Mercurius — C Coding Standards
This document defines how C is written in the Mercurius codebase.
It is:
- influenced by the principles of MISRA C
- focused on robustness, security, and long‑term maintainability
- designed for a network‑native, protocol‑driven system
All new C code in Mercurius MUST comply with this document.
The intent is that this document is machine‑checkable: an AI or static tool should be able to scan the codebase and flag violations.
1. Goals and Philosophy
1.1 Primary goals
Mercurius C code MUST be:
- Correct: no undefined behaviour, no data races, no protocol violations
- Predictable: behaviour does not depend on compiler, platform, or luck
- Maintainable: readable and understandable years after it was written
- Defensive: never trusts the network, the filesystem, or the caller
- Boring: no clever tricks, no surprising control flow, no magic macros
1.2 Design philosophy
- Clarity over cleverness: if intent is not obvious, rewrite it.
- Explicit over implicit: conversions, ownership, and lifetimes must be clear.
- Safety over convenience: avoid constructs that are easy to misuse.
- Small pieces, loosely coupled: modules should be comprehensible in isolation.
- Long‑term view: write code future‑you will still respect.
2. Language Subset
Mercurius uses a conservative subset of ISO C (C11 or later where available).
2.1 Forbidden features
The following are NOT PERMITTED:
- Variable Length Arrays (VLAs)
- Recursion (direct or indirect)
setjmp/longjmp
gotointo a different scope
- Non‑standard compiler extensions (unless guarded and justified)
- Implicit function declarations
- K&R‑style function definitions
- Trigraphs and digraphs
2.2 Strongly discouraged features
These MAY be used only with clear justification in comments:
- Function‑like macros
- Unions (only for safe, well‑documented type punning)
- Bit‑fields (only when layout and semantics are fully understood)

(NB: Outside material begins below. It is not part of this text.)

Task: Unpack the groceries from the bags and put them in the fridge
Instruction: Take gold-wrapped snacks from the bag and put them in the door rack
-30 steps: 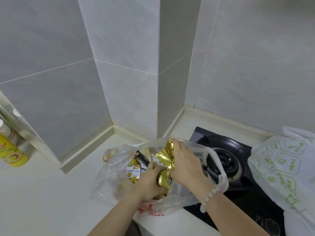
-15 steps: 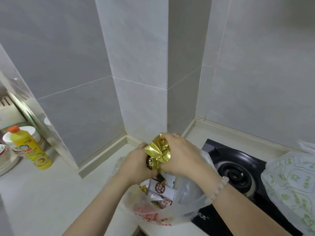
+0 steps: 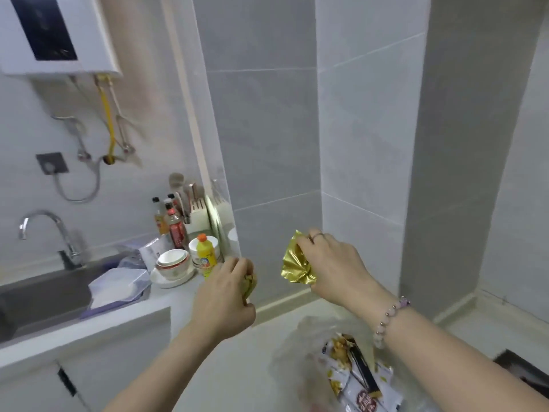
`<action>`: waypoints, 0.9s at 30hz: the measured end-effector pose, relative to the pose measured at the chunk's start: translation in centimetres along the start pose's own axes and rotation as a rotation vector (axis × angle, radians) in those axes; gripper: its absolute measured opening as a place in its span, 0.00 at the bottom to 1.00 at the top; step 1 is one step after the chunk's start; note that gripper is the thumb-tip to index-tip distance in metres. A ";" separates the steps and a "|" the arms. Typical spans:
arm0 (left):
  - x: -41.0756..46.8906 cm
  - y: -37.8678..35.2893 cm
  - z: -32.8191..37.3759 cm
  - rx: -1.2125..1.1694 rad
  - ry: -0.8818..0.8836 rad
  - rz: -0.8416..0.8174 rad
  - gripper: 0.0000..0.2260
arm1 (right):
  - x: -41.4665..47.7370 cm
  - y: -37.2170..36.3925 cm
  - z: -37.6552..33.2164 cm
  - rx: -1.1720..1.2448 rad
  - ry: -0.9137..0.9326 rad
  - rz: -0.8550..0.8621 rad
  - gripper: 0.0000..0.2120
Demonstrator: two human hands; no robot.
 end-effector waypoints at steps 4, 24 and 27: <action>-1.5 5.5 -6.0 0.106 0.155 0.101 0.18 | 4.0 0.1 -6.2 -0.014 0.213 0.040 0.26; -36.5 31.9 -24.2 0.282 0.631 0.389 0.23 | -2.4 13.1 -49.7 0.205 1.031 0.279 0.33; -43.3 35.6 -24.8 0.411 0.680 0.359 0.30 | -6.1 17.7 -56.1 0.277 1.128 0.362 0.31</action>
Point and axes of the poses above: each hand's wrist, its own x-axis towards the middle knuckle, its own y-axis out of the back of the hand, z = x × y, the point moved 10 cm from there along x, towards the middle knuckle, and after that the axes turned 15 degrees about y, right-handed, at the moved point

3. Types and Integer Safety
3.1 Fixed‑width integers
All protocol‑visible and size‑sensitive integers MUST use fixed‑width types from <stdint.h>:
uint8_t,uint16_t,uint32_t,uint64_t
int8_t,int16_t,int32_t,int64_t
These types provide explicit width, predictable layout, and stable wire formats.
Use size_t for memory sizes, buffer lengths, and element counts.
Use ptrdiff_t for pointer differences.
Native integer types (int, long, long long) MAY be used only when width does not affect correctness and the value never crosses a module boundary.
Do NOT assume the size of any native integer type.
3.2 Signed vs. unsigned
Signedness must be explicit and intentional.
- Do NOT mix signed and unsigned values in arithmetic or comparisons without an explicit cast and a comment explaining why it is safe.
- Do NOT rely on signed integer wrap‑around; it is undefined behaviour.
- Unsigned wrap‑around is defined, but MUST NOT be used as a control mechanism unless clearly documented and justified.
- When converting between signed and unsigned types, document the invariant that makes the conversion safe.
3.3 Booleans
Use bool from <stdbool.h> for logical values.
- Do not use
intas a boolean except where required by external APIs.
- Do not use integers as implicit truth values in new code.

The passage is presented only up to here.